Authors in [19] propose a face recognition scheme that combined wavelet transform and 2-DPCA applied for ORL dataset. They compared the recognition performances of various wavelets at 8 levels, 1 to 8. Accuracy with only 2-DPCA is 85% whereas the average accuracy of 2-DPCA with wavelet in subbands 2 and 3 is 94.5%.

Jain and Bhati [20] develop a face recognition system using neural network with PCA to reduce the dimensionality in wavelet domain. For face detection Haar wavelet is used to form the coefficient matrix and PCA is used for extracting features. These features were used to train the artificial neural networks classifier applied for ORL dataset. The best recognition rate obtained was about 81.11%.

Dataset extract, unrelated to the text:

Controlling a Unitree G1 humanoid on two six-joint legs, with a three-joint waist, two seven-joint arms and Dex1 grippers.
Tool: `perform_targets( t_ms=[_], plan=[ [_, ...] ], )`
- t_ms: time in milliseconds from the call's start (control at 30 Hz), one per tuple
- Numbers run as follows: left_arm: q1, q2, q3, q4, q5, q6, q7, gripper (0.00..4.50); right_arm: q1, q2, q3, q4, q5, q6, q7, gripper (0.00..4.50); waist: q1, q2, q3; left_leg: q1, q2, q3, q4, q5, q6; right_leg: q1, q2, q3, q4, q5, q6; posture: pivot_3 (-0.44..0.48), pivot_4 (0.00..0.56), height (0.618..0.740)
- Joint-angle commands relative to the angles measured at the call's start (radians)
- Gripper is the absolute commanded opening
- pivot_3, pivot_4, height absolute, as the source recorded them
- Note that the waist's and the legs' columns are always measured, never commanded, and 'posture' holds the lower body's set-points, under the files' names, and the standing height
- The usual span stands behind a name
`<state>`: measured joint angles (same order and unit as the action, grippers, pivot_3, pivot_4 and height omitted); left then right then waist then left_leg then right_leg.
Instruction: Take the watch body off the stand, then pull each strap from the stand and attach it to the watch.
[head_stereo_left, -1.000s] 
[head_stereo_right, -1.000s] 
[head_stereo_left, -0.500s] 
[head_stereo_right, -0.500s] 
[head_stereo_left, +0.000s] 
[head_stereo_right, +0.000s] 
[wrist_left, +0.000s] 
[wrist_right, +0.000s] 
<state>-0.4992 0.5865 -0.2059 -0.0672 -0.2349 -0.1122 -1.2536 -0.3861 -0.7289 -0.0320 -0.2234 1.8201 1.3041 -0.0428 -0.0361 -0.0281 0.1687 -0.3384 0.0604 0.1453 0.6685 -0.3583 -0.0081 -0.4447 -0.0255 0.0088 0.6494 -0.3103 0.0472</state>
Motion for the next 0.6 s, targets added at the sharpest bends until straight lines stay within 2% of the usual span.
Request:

From our overall analysis and comparison, we agree with Jain and Bhati where a similar correct classification rate about 81% to 83% was obtained for ORL dataset. The facial images varied in facial expression and illumination. PCA reduction can be applied in future work to investigate the effect of spatial reduction.

5. Conclusion

In this paper, Gabor and discrete wavelet based feature extraction methods are proposed for the extraction of features from facial images. Face recognition experiments were carried out by using MLP and RBF classifier. We have used two facial databases the ORL and computer vision. We have implemented and studied two neural networks architectures trained by different characteristic feature vectors like discrete wavelet transform (Haar, db2, db4, db8, and bior2.2) and Gabor wavelet.

Simulation results showed the efficiency of the proposed method; about 94 to 96% was obtained with Gabor filters and MLP classifier for computer vision database, whereas about 83 to 85% was obtained with discrete wavelet decomposition using the approximation feature descriptor for ORL database. Results obtained depend first on the quality of stored images, on the classifier, and also on the characterization method.

The presented MLP model for face recognition improves the face recognition performance by reducing the input features and performs well compared to the RBF classifier. Simulation results on computer vision face database show that the proposed method achieves high training and recognition speed, as well as high recognition rate about 96%. Another classifier like SVM can be applied for comparison with our method and other parameterizations like contourlets or other discrete wavelets could be investigated to perform better recognition rate. In future work, we plan to apply curvelets analysis which is better at handling curve discontinuities.

Conflict of Interests

The authors declare that there is no conflict of interests regarding the publication of this paper.